Gouvernance de l’IA en Afrique : le Bénin décroche la troisième place du continent
Avec un score de 2,58 sur 4, le Bénin arrive troisième derrière le Rwanda et le Nigeria et est le seul État d’Afrique francophone classé dans la catégorie des pays à gouvernance « établie ».
Le Bénin confirme sa progression dans le domaine de la gouvernance de l’intelligence artificielle. Le premier Africa AI Governance Index (AAIGI), publié par l’Africa AI Policy Lab, une initiative de Lawyers Hub, place le pays à la 3ᵉ position en Afrique, avec un score de 2,58 sur 4. Il est devancé par le Rwanda, premier avec 3,25 points, et le Nigeria, deuxième avec 2,81 points.
L’indice constitue la première évaluation conçue et menée à l’échelle continentale pour mesurer la capacité des États africains à encadrer le développement et l’utilisation de l’intelligence artificielle.

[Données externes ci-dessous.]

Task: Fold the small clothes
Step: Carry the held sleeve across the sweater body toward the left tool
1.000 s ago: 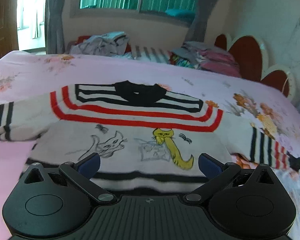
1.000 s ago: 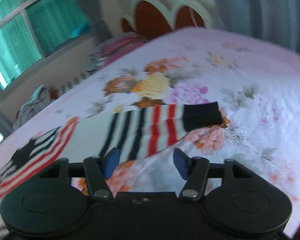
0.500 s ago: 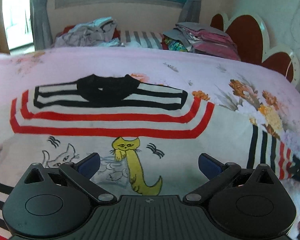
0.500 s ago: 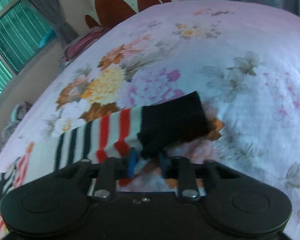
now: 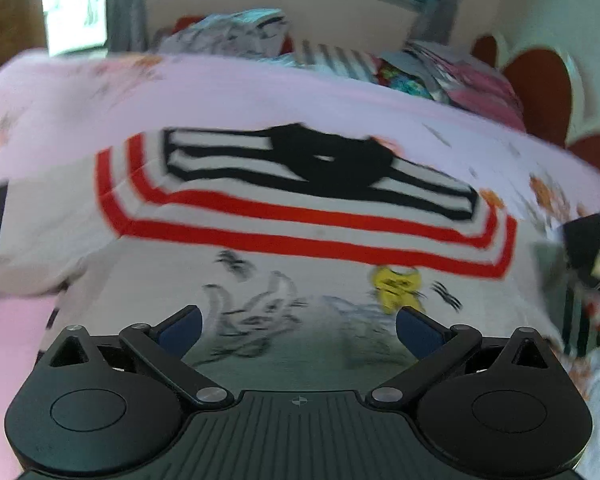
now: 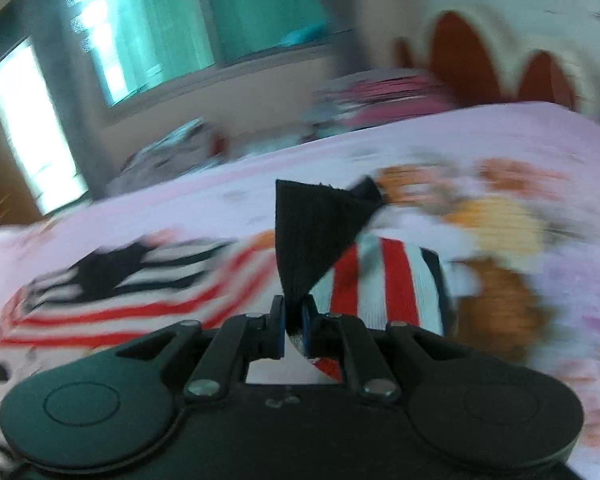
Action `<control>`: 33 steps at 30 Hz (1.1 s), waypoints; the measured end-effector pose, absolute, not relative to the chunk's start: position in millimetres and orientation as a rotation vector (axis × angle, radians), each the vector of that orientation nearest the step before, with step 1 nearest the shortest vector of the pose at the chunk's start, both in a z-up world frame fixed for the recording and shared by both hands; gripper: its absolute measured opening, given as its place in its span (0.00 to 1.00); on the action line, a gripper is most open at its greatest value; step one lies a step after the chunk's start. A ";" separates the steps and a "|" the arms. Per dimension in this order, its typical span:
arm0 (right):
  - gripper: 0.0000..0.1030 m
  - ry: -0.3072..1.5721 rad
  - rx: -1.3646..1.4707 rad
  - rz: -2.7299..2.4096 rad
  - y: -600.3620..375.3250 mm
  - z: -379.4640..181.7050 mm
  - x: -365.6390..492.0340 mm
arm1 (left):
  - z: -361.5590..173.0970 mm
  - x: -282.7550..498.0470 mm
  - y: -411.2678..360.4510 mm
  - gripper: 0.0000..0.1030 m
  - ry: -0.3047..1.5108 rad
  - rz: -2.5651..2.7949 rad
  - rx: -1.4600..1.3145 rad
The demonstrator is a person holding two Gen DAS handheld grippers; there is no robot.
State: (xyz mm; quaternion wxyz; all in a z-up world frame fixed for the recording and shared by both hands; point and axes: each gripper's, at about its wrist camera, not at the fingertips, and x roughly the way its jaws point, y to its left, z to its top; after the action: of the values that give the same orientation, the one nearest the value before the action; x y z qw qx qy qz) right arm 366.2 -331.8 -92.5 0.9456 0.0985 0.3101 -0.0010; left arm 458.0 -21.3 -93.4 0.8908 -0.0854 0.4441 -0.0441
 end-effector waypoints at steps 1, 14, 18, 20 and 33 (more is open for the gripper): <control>0.08 0.648 0.180 0.034 -312.6 -94.4 372.6 | -94.2 460.3 -12.4 1.00 0.921 -0.083 -0.185; 0.31 0.779 0.081 0.173 -196.2 -123.6 390.4 | -94.4 460.8 37.0 1.00 0.838 -0.156 -0.220; 0.27 0.704 0.135 0.108 -224.6 -99.8 368.8 | -96.6 476.1 -4.8 1.00 0.816 -0.288 -0.197; 0.25 0.681 0.176 0.029 -250.2 -92.1 358.3 | -105.7 490.2 -32.3 0.99 0.823 -0.345 -0.161; 0.23 0.675 0.359 -0.296 -367.7 -102.1 317.3 | -130.8 531.8 -100.4 0.03 0.862 -0.424 -0.106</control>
State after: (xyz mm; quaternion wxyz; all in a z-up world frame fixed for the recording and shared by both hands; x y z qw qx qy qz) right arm 317.3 -367.7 -102.1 0.9172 0.1746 0.3280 -0.1437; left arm 531.8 -100.4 -130.8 0.8856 -0.0507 0.4144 -0.2036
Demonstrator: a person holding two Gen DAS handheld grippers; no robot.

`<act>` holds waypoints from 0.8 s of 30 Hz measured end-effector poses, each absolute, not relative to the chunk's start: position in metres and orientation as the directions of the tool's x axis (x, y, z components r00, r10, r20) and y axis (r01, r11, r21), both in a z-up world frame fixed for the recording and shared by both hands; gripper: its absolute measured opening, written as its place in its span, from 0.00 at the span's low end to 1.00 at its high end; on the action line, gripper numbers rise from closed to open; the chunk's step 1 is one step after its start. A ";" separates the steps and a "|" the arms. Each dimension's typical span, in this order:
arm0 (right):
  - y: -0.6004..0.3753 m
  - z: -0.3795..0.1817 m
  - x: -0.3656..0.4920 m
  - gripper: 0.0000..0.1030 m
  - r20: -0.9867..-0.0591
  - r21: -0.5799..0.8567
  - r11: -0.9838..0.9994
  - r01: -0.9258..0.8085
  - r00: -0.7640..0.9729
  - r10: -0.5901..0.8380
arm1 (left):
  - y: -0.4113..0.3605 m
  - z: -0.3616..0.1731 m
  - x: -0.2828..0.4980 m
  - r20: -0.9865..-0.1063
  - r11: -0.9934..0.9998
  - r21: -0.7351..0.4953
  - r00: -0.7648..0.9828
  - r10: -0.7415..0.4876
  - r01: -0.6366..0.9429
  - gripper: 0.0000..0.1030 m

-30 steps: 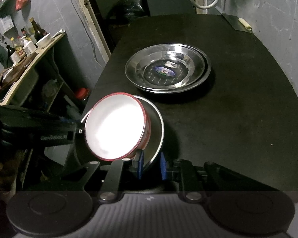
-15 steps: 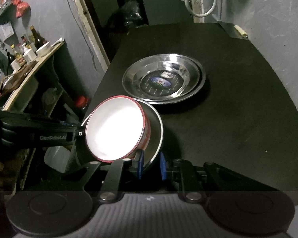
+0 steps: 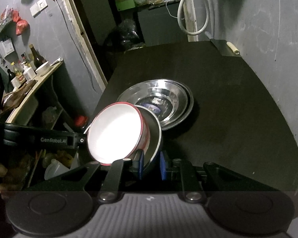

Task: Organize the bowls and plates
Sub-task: 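Carry the steel bowl with the left gripper over the stacked steel plates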

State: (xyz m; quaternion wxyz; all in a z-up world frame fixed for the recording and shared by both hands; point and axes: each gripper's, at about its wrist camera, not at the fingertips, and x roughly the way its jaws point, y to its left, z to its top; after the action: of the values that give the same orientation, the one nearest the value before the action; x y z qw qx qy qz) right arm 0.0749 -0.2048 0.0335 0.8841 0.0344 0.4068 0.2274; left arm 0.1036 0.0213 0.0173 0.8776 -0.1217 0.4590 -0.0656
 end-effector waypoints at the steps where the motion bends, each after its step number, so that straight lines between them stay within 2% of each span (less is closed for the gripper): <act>1: -0.206 0.034 0.077 0.19 -0.703 0.246 0.894 -0.374 0.567 0.430 | 0.020 0.018 0.106 -0.787 0.961 -0.275 0.573 -0.227 0.002 0.06; 24: -0.216 0.041 0.147 0.19 -0.707 0.225 0.877 -0.424 0.549 0.446 | 0.011 0.019 0.169 -0.767 0.949 -0.306 0.609 -0.202 -0.070 0.06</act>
State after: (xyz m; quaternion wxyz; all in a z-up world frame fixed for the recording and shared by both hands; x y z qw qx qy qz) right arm 0.1472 -0.2161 0.0405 0.8799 0.0138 0.4056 0.2472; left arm 0.1685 0.0107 0.0192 0.8836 -0.1545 0.4404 -0.0375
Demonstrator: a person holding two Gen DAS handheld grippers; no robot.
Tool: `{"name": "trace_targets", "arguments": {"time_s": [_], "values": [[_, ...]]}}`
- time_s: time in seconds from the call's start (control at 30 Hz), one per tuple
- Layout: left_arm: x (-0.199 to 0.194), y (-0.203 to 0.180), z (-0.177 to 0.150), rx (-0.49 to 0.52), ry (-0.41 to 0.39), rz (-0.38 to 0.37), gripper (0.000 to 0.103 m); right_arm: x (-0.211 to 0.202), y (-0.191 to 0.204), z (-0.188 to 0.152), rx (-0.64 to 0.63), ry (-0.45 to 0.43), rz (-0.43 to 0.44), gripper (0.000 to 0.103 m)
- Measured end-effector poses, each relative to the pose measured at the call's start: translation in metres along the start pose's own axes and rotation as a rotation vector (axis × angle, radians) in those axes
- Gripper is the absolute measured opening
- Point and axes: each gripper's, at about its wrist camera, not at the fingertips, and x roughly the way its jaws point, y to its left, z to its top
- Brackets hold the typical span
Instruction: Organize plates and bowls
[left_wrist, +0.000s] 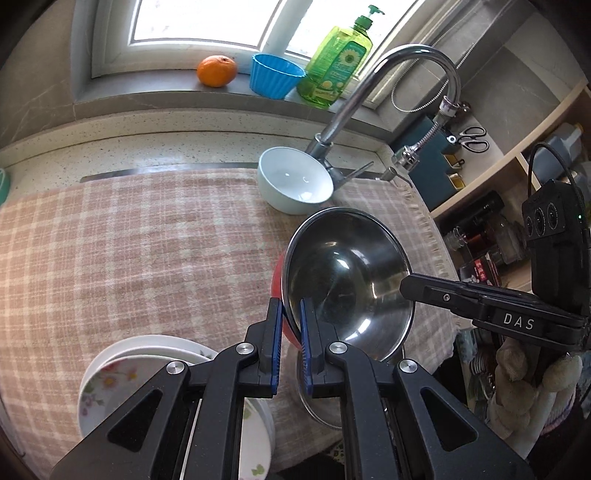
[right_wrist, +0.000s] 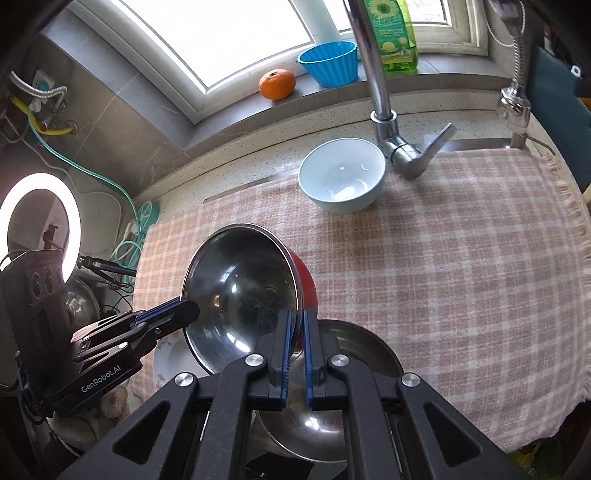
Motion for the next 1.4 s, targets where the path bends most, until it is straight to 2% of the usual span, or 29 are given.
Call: {"name": "trace_targets", "arguments": {"time_s": [0.3, 0.63, 1.03, 1.4], "values": [[0.018, -0.027, -0.029, 0.041, 0.079, -0.032, 0.008, -0.015, -0.027, -0.044, 0.051, 0.008, -0.04, 0.006], [0.039, -0.038, -0.054, 0.07, 0.154, -0.02, 0.008, -0.005, -0.047, -0.076, 0.077, 0.054, -0.069, 0.006], [0.054, -0.038, -0.061, 0.101, 0.183, 0.049, 0.008, 0.025, -0.054, -0.081, 0.055, 0.099, -0.101, 0.006], [0.062, -0.035, -0.062, 0.097, 0.194, 0.077, 0.008, 0.036, -0.056, -0.082, 0.042, 0.113, -0.113, 0.007]]}}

Il couvre les*54 pays africains et s’appuie sur 80 indicateurs répartis entre plusieurs dimensions de la gouvernance de l’IA.
Une troisième place qui distingue le Bénin
Avec cette performance, le Bénin rejoint le cercle très restreint des trois pays africains classés au niveau de gouvernance « établi ». Le Rwanda et le Nigeria occupent respectivement les deux premières places du classement.
Derrière le trio de tête, le Kenya arrive quatrième avec 2,47 points, suivi du Maroc (2,38), de l’Égypte (2,25), de l’Éthiopie (2,22), du Ghana (2,21), de Maurice (2,20) et de la Tunisie (2,12).
Le classement ne mesure toutefois pas la puissance technologique ou la taille du marché de l’IA d’un pays. Il évalue plutôt sa capacité à concevoir des politiques, établir des règles, mobiliser des institutions et créer les conditions nécessaires à un développement responsable de l’intelligence artificielle.
La stratégie, l’un des points forts du Bénin
La performance béninoise est notamment portée par son cadre stratégique. Selon les données publiées autour de l’indice, le pays obtient la note maximale sur le pilier « Stratégie et Vision », avec 4 points sur 4.
Cette position s’inscrit dans une dynamique engagée depuis plusieurs années avec la mise en place de politiques publiques consacrées au numérique, à l’intelligence artificielle et aux mégadonnées.
Mais le classement met également en évidence un défi majeur pour le continent : passer des stratégies à leur mise en œuvre effective. Les pays africains ont multiplié les annonces et les cadres de politique publique, mais les capacités institutionnelles, les infrastructures, les compétences et les moyens nécessaires à leur application restent encore insuffisants dans de nombreux États.